At the end of the game when we were leaving, after the two fabulous goals had claimed the trophy , in a misplaced moment of euphoria, I spotted the bloke to whom I had ranted about selfishness and ‘the group’, and gushing with reconciliation went up to him and said ‘Listen mate I’m sorry I lost my temper. I was wound up by the circumstances. I do apologize.’ I sort of hugged him as well. Possibly hugely embarrassing. We were doing that thing of still walking along a bit. He just said ‘Your name’s Jonathan isn’t it. Jonathan Kydd.’
‘Yes!’ I trilled somewhat un-nerved but strangely pleased to be recognized by a man from whom I had fled earlier on and not quite sure where this was leading. I thought perhaps he followed me on Twitter or had seen me on telly?
‘I’ve used you on adverts.’
‘Oh really?’ I blurted thinking ‘oh my god this bloke works in advertizing. He’s an employer. I’ve told an employer to ‘f8ck off’. Aaargh.
‘Well yes sorry! What a great night!’ I said far too happily and fled once more. So it’s true. Large numbers of CFC fans work in the media.
Game of Thrones Groan
I spotted a star of ‘Game of Thrones’ in the vibrant streets of Soho yesterday as I was exiting my voice agent’s in D’Arblay Street. It was the bloke who is the assassin come bodyguard to the ‘dwarf ‘ (sorry, ‘person of restricted stature’. Or is it ‘very short person’? Or ‘height disadvantaged’? What is it? … Anyway I’m sounding as if I’m sending it up but I’m not..but it’s the titchy large headed bloke with the bizarre English accent which approaches Dick Van Dyke territory, but isn’t cockney but awful crap pretend American trying to be English posh… Yes him, the small one for whom we feel the most sympathy coz his father Charles Dance is always horrid to him and blames him for the death of his wife when he was born and hates the fact he is a tiny person. And he saved the castle but has gone unrewarded for his valour. Him. A Laniston is it?). Well it’s not him I saw but the bloke who is his hired blade who kills for him, him with the beard and long hair and dishevelled appearance and northern accent. Him. He’s good! Evil but witty and casually cheeky. And never being shy to state my approval of good characters wot I like in stuff, I walked briskly over and projected loudly in his direction ‘excuse me I’m an actor too’ (trying to give more weight to my assertion and suggesting I knew what I was talking about by saying ‘I’m an actor too’)… ‘I’m an actor too, and you are fabulous in Game of Thrones. FABULOUS’ And I flicked him on the shoulder to prove I meant it and it was worth having my opinion and he rather nicely said ‘oh thanks very much!’ and I fell over a sign advertizing an ironmonger’s I hadn’t noticed before and to hide my embarrassment from the whole thing really, I strode off totally in the wrong direction as I was going to a studio just around the corner to do a voice over, and was forced to do a huge tour of the block coz I mean I couldn’t go back as it would undermine my certainty that I was ‘an actor’ and he was ‘FABULOUS’
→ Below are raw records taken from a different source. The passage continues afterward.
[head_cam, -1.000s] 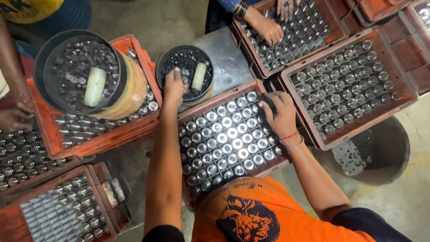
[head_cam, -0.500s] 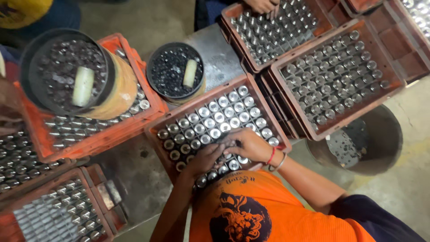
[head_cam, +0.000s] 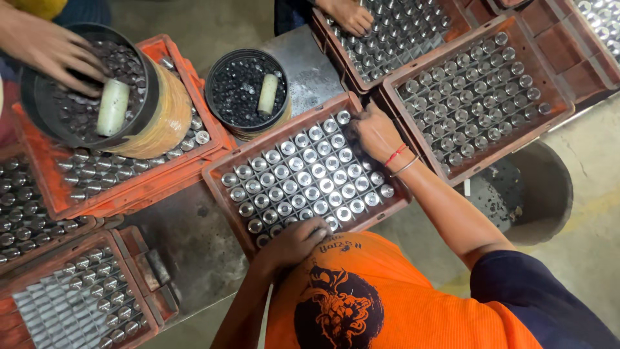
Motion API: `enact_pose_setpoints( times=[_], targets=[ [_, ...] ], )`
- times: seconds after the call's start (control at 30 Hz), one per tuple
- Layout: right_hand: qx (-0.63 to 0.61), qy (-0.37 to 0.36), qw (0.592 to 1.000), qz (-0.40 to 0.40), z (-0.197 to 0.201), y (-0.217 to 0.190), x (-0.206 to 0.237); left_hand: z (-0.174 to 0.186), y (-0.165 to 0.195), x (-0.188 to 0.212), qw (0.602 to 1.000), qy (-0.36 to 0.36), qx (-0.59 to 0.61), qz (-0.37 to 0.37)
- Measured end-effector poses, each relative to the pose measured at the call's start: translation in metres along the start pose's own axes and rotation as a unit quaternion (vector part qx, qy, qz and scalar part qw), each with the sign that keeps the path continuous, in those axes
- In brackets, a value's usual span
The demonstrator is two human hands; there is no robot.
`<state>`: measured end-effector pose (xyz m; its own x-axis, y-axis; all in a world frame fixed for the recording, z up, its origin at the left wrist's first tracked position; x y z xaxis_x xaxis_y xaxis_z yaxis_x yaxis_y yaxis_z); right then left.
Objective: The person arranges small cylindrical metal parts into a brown plastic crate, placing them one by one into grid slots. The person uses a cylindrical tool to press and align the parts within the crate.
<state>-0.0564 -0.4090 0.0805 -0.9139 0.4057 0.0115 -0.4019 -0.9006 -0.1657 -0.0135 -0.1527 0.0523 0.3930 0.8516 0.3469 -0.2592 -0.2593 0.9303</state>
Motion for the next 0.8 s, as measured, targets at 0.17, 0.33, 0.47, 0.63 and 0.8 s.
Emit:
enact_pose_setpoints(
  times=[0.17,0.33,0.47,0.63,0.8],
  targets=[
    [0.050,-0.024,0.998,0.021,-0.007,-0.006,-0.007,-0.002,-0.009,0.005,0.998,0.039,0.048,-0.009],
    [0.068,0.016,0.997,-0.026,0.021,-0.026,0.002,-0.005,-0.039,-0.005,0.981,0.088,0.174,-0.007],
    [-0.093,0.090,0.991,0.028,0.055,-0.076,0.033,0.003,-0.056,-0.009,0.947,0.133,0.289,-0.046],
    [-0.492,-0.077,0.862,0.099,0.020,-0.142,0.059,0.001,-0.075,-0.017,0.870,0.164,0.459,-0.074],
    [-0.611,-0.134,0.780,-0.024,-0.019,-0.138,0.069,-0.002,-0.077,-0.023,0.839,0.156,0.508,-0.114]
  ],
)
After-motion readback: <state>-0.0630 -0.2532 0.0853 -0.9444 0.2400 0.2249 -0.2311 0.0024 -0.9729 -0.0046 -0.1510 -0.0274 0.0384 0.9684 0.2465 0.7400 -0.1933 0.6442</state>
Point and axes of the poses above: each hand's wrist, its own x-axis away from the middle knuckle, its own z-axis out of the back of the hand, y = z × x, the point moved 9 cm from there along -x, towards the middle knuckle, and after that the axes turned 14 degrees about -y, right-handed, at the moved point
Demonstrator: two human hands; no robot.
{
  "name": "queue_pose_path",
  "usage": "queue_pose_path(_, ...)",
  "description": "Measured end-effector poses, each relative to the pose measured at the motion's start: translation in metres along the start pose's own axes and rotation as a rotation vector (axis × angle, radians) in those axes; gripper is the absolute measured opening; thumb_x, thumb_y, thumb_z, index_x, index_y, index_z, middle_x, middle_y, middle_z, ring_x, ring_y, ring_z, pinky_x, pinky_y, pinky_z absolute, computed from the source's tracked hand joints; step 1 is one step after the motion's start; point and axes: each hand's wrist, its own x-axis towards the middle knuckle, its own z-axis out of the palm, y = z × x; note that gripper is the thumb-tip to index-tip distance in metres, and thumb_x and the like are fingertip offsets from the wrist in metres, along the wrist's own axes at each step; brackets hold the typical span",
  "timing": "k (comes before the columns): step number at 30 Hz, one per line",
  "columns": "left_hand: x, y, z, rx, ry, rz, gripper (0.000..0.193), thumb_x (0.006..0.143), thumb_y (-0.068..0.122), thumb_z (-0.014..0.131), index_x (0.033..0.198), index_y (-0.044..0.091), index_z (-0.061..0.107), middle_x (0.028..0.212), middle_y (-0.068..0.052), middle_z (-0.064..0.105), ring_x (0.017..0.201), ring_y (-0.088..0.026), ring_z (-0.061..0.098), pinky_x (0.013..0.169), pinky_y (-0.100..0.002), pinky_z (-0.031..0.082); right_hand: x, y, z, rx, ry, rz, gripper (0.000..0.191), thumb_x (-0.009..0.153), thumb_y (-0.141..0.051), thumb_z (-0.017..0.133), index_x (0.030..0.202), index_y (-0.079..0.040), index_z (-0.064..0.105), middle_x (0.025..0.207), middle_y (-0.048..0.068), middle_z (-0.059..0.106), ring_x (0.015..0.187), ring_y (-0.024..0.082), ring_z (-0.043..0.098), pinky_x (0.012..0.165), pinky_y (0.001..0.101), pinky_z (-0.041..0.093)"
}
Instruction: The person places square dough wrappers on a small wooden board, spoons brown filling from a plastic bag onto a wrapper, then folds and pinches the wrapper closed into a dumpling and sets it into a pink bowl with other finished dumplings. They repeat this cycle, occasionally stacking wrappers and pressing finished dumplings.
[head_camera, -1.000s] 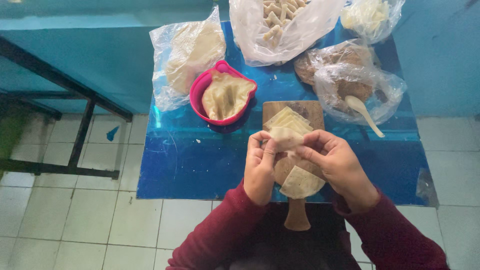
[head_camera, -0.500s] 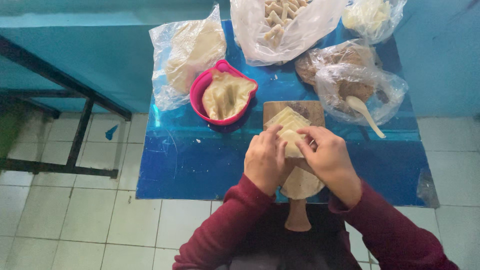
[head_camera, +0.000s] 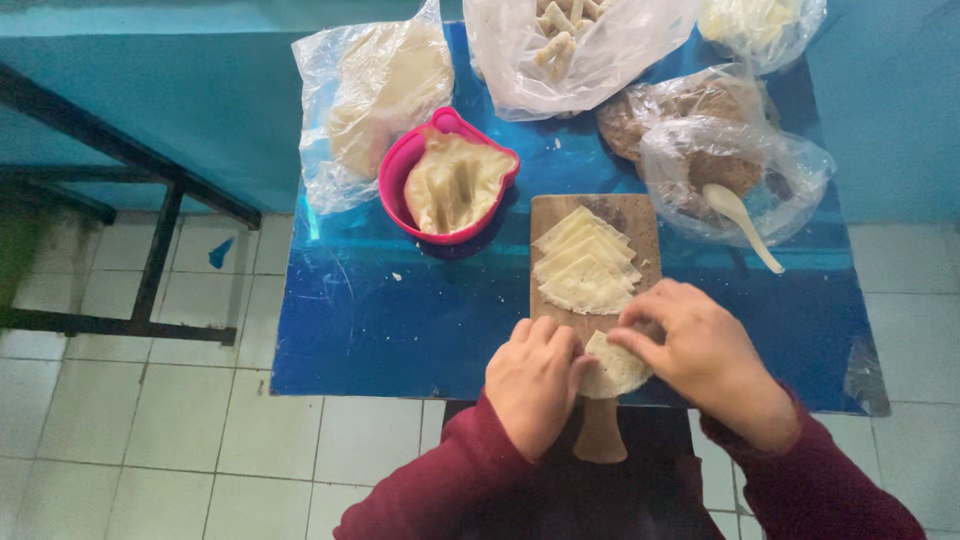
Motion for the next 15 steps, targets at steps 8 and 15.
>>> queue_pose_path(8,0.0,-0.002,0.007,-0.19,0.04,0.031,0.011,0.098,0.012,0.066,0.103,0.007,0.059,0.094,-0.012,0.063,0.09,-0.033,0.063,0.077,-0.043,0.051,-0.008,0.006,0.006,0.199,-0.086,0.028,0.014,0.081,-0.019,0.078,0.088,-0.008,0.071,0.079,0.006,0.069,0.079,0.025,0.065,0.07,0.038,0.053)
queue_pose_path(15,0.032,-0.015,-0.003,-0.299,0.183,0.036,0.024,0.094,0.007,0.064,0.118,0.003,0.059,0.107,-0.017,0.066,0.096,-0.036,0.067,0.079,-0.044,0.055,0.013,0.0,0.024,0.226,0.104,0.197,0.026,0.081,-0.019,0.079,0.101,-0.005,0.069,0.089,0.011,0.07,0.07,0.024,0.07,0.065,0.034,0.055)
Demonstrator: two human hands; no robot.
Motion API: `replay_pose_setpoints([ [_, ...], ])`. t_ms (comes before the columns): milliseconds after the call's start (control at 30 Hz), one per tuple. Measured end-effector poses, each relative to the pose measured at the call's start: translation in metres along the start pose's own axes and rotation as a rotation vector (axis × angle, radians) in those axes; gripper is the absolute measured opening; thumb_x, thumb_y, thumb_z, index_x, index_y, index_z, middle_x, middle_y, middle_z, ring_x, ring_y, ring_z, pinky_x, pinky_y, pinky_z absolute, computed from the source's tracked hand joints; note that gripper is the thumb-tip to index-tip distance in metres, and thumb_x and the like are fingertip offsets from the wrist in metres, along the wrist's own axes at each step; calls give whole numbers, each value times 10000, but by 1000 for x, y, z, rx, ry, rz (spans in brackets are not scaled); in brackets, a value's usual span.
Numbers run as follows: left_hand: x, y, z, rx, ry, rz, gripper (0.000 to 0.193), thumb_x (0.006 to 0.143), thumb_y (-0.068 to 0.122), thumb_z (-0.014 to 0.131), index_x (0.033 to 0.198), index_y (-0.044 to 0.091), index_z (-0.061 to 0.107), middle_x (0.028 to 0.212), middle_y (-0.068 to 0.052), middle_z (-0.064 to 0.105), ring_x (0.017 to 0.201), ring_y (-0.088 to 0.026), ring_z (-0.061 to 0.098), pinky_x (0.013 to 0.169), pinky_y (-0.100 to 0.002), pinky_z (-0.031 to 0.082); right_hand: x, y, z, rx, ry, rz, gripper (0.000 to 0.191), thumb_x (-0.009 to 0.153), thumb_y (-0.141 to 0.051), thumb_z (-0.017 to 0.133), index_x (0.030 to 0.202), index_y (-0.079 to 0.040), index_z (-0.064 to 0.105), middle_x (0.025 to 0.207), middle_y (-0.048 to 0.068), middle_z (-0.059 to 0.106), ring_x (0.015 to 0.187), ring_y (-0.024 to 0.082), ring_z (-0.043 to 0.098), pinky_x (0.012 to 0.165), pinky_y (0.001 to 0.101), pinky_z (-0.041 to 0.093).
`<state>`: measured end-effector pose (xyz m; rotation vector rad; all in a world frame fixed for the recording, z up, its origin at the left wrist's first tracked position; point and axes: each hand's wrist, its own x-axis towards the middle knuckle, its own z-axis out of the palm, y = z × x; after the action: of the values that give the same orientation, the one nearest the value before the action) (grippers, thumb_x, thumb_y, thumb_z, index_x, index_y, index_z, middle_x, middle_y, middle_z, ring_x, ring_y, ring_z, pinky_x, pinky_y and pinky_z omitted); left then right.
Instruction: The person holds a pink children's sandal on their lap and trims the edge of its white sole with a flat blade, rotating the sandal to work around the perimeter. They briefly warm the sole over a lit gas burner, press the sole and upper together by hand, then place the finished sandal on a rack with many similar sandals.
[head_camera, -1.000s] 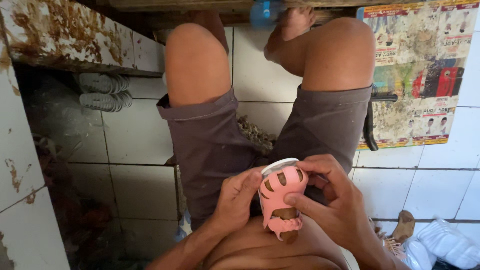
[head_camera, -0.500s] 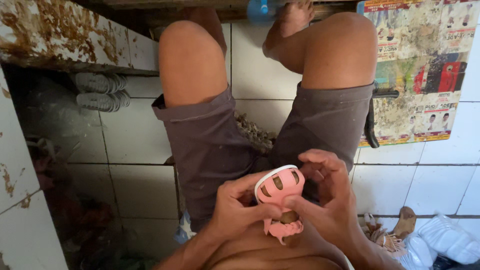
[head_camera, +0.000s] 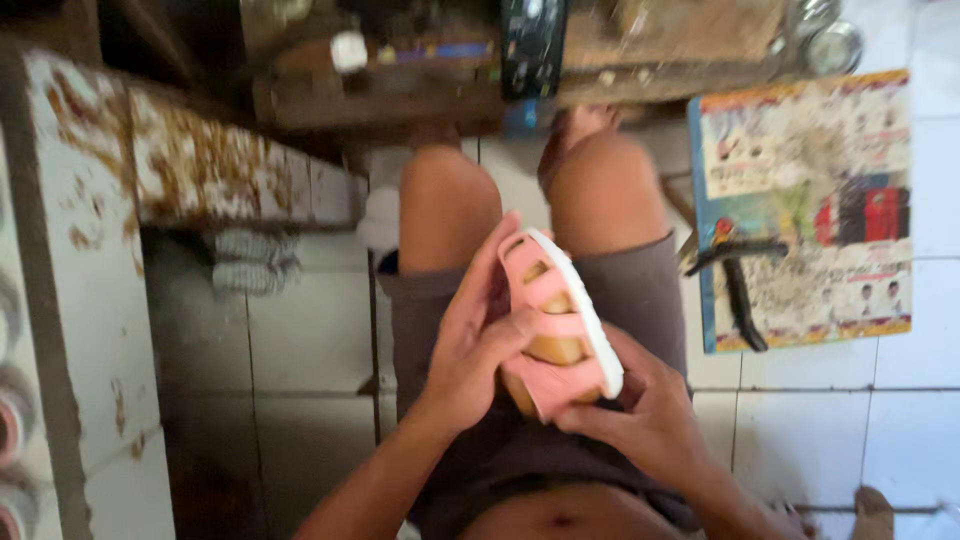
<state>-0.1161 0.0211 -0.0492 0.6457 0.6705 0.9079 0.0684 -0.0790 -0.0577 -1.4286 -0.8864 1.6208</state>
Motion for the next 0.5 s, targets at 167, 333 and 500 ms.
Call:
replay_pose_setpoints([
  [167, 33, 34, 14, 417, -138, 232, 804, 979, 200, 752, 1618, 11, 303, 1459, -126, 532, 1340, -216, 536, 1168, -391, 435, 37, -42, 8, -571, 293, -501, 805, 692, -124, 918, 1372, 20, 512, 1244, 141, 658, 1103, 206, 650, 937, 348, 530],
  [333, 67, 61, 15, 1185, -173, 757, 647, 935, 242, 811, 1497, 105, 519, 1279, -120, 692, 1144, -264, 664, 1093, -381, 480, 72, -91, -12, -741, 489, -912, 557, 853, -55, 844, 1334, 16, 571, 1207, 150, 618, 1098, 281, 623, 950, 370, 527],
  [500, 88, 69, 19, 1232, -140, 852, 495, 851, 271, 816, 1278, 87, 649, 880, -61, 636, 803, -258, 579, 834, -413, 457, 87, -115, -20, -813, 351, -942, 428, 872, 17, 798, 1271, -23, 649, 1171, 151, 632, 1064, 276, 646, 908, 359, 540],
])
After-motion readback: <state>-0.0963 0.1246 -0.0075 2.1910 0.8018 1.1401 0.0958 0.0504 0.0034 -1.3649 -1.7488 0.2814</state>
And obviously I couldn’t go back as it would have appeared I was stalking him. So I legged it round the other way to where I was going and of course encountered my agent coming back from picking up a takeaway lunch who asked me where I was going as didn’t I have a job at Jungle studios in five minutes which was the other way and had I forgotten? And I was forced to explain the whole circumstance. And of course after I left him there was the very same actor again walking towards me so rather than run away I ran past him and said ‘Fabulous…FABULOUS. YOU…FABULOUS!’ and went and hid in an alleyway. I was late for my job.
Henrietta’s brother Nick had a weird experience recently. The police called round to his home to say that a security guard at Tesco had complained about him as he’d apparently given the guard ‘a funny look’ whilst leaving the store after buying some food. He was known to the staff there as he was a regular customer and lived just around the corner. He laughed it off and suggested the Police do something better with their time. Being an ex solicitor he wasn’t intimidated by the police’s questioning which he dismissed as ridiculous. I suppose if he’d been seen to behave erratically when the police arrived , and had for example answered the door wearing no trousers or shouting ‘aye banana’ every three seconds or brandishing a dangerous weapon like a compass, then their visit might have borne fruit and he would have had his collar felt. But no, he was not naked when he greeted them, suggested they were wasting their time and his, politely, and they obviously decided that all his ‘look’s’ were in no way ‘funny’ and they went on their way. This whole weird experience raises a few interesting questions. Firstly, what exactly is ‘a funny look’. Is it a sneer? Is it a leer? Is it sexual? If so how can one tell? Does it need to be accompanied by a noise to be truly offensive? if so what sort? A squeak? A raspberry? A high pitched whine? Or possibly a gesture? A finger? The baring of bottom cheeks?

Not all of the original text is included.